__PROBLEM TO WORK ON__. Write out the listing beneath this instruction in its entirety, exactly as it reads.

┄┄┄┄┄┄┄┄┄┄

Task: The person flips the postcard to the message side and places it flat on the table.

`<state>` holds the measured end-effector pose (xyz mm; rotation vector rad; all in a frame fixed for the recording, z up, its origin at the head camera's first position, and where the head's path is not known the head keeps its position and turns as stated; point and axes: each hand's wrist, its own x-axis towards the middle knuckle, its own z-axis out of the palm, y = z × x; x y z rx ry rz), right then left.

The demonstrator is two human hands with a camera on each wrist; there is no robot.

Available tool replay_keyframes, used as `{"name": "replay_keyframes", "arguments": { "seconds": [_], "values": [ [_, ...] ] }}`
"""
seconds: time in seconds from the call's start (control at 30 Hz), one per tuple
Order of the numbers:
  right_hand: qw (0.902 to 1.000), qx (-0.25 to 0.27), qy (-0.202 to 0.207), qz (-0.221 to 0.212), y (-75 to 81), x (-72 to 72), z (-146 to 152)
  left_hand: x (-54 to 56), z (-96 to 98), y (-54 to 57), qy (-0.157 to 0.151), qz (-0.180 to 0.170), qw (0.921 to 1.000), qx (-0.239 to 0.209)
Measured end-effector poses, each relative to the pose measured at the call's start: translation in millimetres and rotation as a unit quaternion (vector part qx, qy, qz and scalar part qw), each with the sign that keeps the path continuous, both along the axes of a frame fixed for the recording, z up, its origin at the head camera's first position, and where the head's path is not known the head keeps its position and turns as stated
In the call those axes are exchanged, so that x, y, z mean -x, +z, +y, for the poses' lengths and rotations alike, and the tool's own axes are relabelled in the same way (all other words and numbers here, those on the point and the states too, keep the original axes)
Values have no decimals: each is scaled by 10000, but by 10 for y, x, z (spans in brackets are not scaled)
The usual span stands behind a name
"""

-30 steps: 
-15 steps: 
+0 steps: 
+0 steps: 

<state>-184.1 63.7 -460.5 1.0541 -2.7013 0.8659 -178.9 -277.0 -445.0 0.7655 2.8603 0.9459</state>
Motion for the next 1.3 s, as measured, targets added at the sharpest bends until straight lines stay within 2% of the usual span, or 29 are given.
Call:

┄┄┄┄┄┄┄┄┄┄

__RESPONSE FOR THIS EXERCISE__.
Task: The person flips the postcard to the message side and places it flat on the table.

`<state>` holds the measured end-effector pose (xyz mm; rotation vector rad; all in a frame fixed for the recording, z up, its origin at the head camera's first position, and where the head's path is not known the head keeps its position and turns as stated; point and axes: each hand's wrist, its own x-axis towards the middle knuckle, its own z-axis out of the palm, y = z × x; x y z rx ry rz), right then left.

The demonstrator is two human hands with a camera on each wrist; there is no robot.

Available tool replay_keyframes, used as `{"name": "replay_keyframes", "arguments": { "seconds": [_], "values": [ [_, ...] ] }}`
"""
seconds: time in seconds from the call's start (control at 30 Hz), one per tuple
Order of the numbers:
  right_hand: qw (0.902 to 1.000), qx (-0.25 to 0.27), qy (-0.202 to 0.207), qz (-0.221 to 0.212), y (-75 to 81), x (-72 to 72), z (-146 to 152)
  left_hand: x (-54 to 56), z (-96 to 98), y (-54 to 57), qy (-0.157 to 0.151), qz (-0.180 to 0.170), qw (0.921 to 1.000), qx (-0.239 to 0.209)
Measured end-effector poses, each relative to the pose measured at the call's start: translation in millimetres and rotation as a unit quaternion (vector part qx, qy, qz and scalar part qw), each with the sign that keeps the path continuous, both along the axes of a frame fixed for the recording, z up, its origin at the head camera's first position, and where the head's path is not known the head keeps its position and turns as stated
In the call those axes are exchanged, so that x, y, z mean -x, +z, +y, for the poses' lengths and rotations alike, and the tool's own axes are relabelled in the same way (all other words and numbers here, those on the point and the states too, keep the original axes)
Values have no decimals: each is scaled by 10000, but by 10 for y, x, z (spans in brackets are not scaled)
The usual span stands behind a name
"""

-30 steps: 
-15 steps: 
+0 steps: 
+0 steps: 

<state>-184.1 63.7 -460.5 1.0541 -2.7013 0.8659 -178.9 -277.0 -445.0 0.7655 2.8603 0.9459</state>
Motion for the next 1.3 s, as measured, targets added at the sharpest bends until straight lines stay within 2% of the usual span, or 29 are given.
Call:

This exercise requires no further output.